O homem que desenhava com agulhas

Mais do que desenhar, Edward Gorey criou um universo muito próprio. A sua arte concilia elementos contraditórios, como a inocência e a perversidade, o cómico e o macabro. 

E dward Gorey era, sem qualuer dúvida, um homem peculiar. Tinha pouco cabelo e uma barba grisalha que encaixaria de forma muito convincente na personagem de um faroleiro resmungão. Adorava ler policiais e ver anúncios de televisão mas podia ao mesmo tempo ser imensamente erudito nas suas preferências. Por exemplo, era louco por música clássica, e em especial por Mozart.
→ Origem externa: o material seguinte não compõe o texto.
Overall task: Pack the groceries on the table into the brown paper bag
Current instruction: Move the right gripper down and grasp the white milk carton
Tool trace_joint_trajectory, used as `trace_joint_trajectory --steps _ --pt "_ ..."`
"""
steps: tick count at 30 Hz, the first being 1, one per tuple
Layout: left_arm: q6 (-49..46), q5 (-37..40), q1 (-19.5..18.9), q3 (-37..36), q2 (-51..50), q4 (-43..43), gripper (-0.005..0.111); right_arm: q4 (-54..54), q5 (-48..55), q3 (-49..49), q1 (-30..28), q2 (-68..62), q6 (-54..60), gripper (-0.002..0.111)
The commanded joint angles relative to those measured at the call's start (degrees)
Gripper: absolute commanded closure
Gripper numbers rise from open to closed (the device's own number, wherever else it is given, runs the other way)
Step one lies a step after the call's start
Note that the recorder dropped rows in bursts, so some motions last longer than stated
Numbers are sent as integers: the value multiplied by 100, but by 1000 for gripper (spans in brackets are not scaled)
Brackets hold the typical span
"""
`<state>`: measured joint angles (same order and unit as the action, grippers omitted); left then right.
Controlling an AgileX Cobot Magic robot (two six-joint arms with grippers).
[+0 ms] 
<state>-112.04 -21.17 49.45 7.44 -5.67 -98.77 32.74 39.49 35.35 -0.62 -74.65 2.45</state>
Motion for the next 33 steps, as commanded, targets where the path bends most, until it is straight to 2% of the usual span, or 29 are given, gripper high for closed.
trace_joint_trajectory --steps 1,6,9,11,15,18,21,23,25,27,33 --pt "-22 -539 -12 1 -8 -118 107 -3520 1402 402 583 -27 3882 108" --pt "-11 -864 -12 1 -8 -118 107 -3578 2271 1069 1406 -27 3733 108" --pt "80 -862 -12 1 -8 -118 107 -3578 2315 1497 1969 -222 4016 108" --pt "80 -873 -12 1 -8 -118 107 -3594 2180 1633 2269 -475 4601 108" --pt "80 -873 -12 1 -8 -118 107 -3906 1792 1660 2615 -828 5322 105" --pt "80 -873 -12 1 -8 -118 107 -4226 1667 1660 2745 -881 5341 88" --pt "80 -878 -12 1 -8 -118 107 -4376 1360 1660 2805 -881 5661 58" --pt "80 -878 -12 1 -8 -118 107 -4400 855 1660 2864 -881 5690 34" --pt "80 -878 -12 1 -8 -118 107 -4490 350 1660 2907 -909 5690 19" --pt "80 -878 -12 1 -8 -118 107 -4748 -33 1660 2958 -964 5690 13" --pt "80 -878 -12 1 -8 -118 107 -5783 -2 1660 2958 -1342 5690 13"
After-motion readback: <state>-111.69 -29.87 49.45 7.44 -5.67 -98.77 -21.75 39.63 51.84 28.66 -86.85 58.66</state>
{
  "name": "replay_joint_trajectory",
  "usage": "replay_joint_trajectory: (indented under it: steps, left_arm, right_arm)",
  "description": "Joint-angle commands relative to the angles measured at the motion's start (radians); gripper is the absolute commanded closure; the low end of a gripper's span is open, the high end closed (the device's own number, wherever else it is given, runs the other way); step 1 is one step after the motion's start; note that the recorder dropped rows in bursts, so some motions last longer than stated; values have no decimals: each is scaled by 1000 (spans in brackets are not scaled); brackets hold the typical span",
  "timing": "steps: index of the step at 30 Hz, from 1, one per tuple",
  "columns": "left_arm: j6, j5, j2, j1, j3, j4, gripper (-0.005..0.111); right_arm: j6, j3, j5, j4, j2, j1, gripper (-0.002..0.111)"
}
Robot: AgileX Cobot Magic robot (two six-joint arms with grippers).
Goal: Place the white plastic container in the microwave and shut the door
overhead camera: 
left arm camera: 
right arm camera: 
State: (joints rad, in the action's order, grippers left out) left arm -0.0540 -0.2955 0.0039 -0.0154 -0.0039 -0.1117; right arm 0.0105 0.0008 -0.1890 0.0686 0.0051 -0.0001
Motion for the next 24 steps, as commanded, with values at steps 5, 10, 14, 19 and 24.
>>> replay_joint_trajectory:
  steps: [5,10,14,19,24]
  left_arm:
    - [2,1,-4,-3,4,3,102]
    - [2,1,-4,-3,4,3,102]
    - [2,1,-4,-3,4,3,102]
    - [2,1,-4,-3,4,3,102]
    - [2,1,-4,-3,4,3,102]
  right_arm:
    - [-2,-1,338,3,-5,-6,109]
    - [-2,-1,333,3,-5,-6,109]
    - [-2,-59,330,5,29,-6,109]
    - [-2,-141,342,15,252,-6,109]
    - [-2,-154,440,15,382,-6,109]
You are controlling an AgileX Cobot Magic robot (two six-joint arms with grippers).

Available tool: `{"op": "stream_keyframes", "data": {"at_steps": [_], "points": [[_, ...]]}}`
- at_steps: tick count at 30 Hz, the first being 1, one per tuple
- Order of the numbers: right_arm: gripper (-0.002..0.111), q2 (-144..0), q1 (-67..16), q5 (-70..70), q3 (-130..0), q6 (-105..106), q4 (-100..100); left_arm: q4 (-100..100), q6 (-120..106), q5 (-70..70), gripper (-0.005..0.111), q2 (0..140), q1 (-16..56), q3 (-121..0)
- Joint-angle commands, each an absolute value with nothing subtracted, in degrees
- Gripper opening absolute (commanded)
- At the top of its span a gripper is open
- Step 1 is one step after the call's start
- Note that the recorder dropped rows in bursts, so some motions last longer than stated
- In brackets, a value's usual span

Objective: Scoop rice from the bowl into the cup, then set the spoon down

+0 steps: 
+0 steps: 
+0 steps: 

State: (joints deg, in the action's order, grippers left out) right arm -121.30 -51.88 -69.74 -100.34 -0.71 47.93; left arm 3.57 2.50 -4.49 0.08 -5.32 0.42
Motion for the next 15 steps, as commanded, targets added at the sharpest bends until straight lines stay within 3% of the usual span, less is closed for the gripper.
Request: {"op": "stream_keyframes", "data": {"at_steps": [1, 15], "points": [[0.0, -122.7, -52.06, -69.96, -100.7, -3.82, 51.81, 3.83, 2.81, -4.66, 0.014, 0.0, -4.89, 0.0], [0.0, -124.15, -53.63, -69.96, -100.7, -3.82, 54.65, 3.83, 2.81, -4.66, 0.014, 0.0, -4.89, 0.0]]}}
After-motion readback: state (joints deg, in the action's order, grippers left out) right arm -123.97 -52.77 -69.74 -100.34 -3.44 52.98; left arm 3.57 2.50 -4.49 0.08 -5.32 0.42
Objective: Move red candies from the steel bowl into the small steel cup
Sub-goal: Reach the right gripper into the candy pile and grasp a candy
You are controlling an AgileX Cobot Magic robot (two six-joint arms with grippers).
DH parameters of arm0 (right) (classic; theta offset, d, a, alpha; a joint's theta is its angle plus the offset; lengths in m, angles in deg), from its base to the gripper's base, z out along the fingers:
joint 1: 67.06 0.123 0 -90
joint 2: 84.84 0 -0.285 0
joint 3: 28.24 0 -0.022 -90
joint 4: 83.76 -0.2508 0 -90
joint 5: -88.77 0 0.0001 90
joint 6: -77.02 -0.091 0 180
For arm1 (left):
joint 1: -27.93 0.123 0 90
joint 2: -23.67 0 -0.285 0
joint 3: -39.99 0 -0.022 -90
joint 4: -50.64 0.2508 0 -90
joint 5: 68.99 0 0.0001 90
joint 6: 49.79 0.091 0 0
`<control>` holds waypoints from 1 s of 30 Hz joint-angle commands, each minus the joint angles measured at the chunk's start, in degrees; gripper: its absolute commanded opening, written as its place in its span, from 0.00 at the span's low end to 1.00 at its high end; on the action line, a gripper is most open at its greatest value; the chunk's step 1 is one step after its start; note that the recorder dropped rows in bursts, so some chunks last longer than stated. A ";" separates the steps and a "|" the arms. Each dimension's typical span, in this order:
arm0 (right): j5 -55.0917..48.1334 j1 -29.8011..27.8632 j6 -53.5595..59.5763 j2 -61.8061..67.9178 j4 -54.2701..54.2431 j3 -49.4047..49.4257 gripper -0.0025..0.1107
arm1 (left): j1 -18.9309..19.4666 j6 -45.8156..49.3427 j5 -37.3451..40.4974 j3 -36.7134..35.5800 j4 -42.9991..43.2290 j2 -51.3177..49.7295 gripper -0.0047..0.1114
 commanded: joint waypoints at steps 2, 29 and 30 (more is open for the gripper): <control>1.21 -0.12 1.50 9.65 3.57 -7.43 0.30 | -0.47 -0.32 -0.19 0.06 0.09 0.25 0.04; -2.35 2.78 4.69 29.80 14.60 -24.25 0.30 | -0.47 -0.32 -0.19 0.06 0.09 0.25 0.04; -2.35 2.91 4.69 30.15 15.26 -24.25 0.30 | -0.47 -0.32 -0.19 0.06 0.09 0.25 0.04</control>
Só de Bach, a sua coleção contava qualquer coisa como 500 cds.

Estes e outros detalhes são revelados na biografia The Strange Case of Edward Gorey, um livro elegante de capa dura preta e lombada de tecido em que o seu amigo Alexander Theroux explora as contradições desta personalidade impossível de catalogar. «Era um homem de extremos espantosos», resume Theroux, que em seguida se interroga como era possível que Gorey nunca viajasse, «quando era facilmente uma das pessoas mais curiosas do planeta»; que tivesse assistido a todas as 23 temporadas do New York City Ballet de 1956 a 1979 sem perder uma única; que vivesse sozinho ao longo de 75 anos, embora escrevesse «livros tão interessados na vida das crianças»; que tivesse lido «praticamente todos os livros que existiram» e ao mesmo tempo fosse um consumidor ávido de televisão; que usasse «casacos de peles genuínos quando era um dos grandes amantes de animais da terra».

Todas estas singularidades ajudam a fazer luz sobre um dos mais originais, enigmáticos e prolíficos ilustradores do século XX. Nascido em Chicago em 1925, Edward St. John Gorey terá sido uma criança excecionalmente precoce, alegando que aos três anos já sabia ler. Estudou Francês em Harvard e depois do curso foi convidado para trabalhar no departamento artístico da Anchor Books, uma nova chancela da editora Doubleday, a desenhar capas, ilustrações e tipos de letras.

Além disso, claro, assinou livros em nome próprio – talvez uma centena. Mas Gorey não se limitava a desenhar: criou um universo muito particular habitado por meninos de antigamente, bicicletas desengonçadas, morcegos, lápides, salas forradas a papel de parede, senhores de cartola, caveiras, gatos, candelabros. Como a sua personalidade, a sua arte consegue conciliar elementos contraditórios, como a inocência e a perversidade, o cómico e o macabro.

«O que mais me atrai é uma ideia expressa por [Paul] Éluard», reconheceu um dia. «Ele tem uma passagem sobre existir um outro mundo, mas que fica neste. E Raymond Queneau disse que o mundo não é o que parece – mas também não é outra coisa. Estas duas ideias são os alicerces da minha abordagem».

O estilo de Gorey é resultado das suas ideias, mas também da sua técnica minuciosa. O livro de Theroux, mais uma vez, revela-se iluminador. Gorey – que, como sabemos, tinha gostos pouco convencionais – passava muito tempo a costurar. E, de facto, os seus desenhos parecem feitos com algo fino e aguçado como uma agulha. Umas vezes picam como alfinetes, outras vezes fazem só comichão – nunca na pele, claro, mas numa zona do cérebro onde só a arte mais autêntica consegue chegar.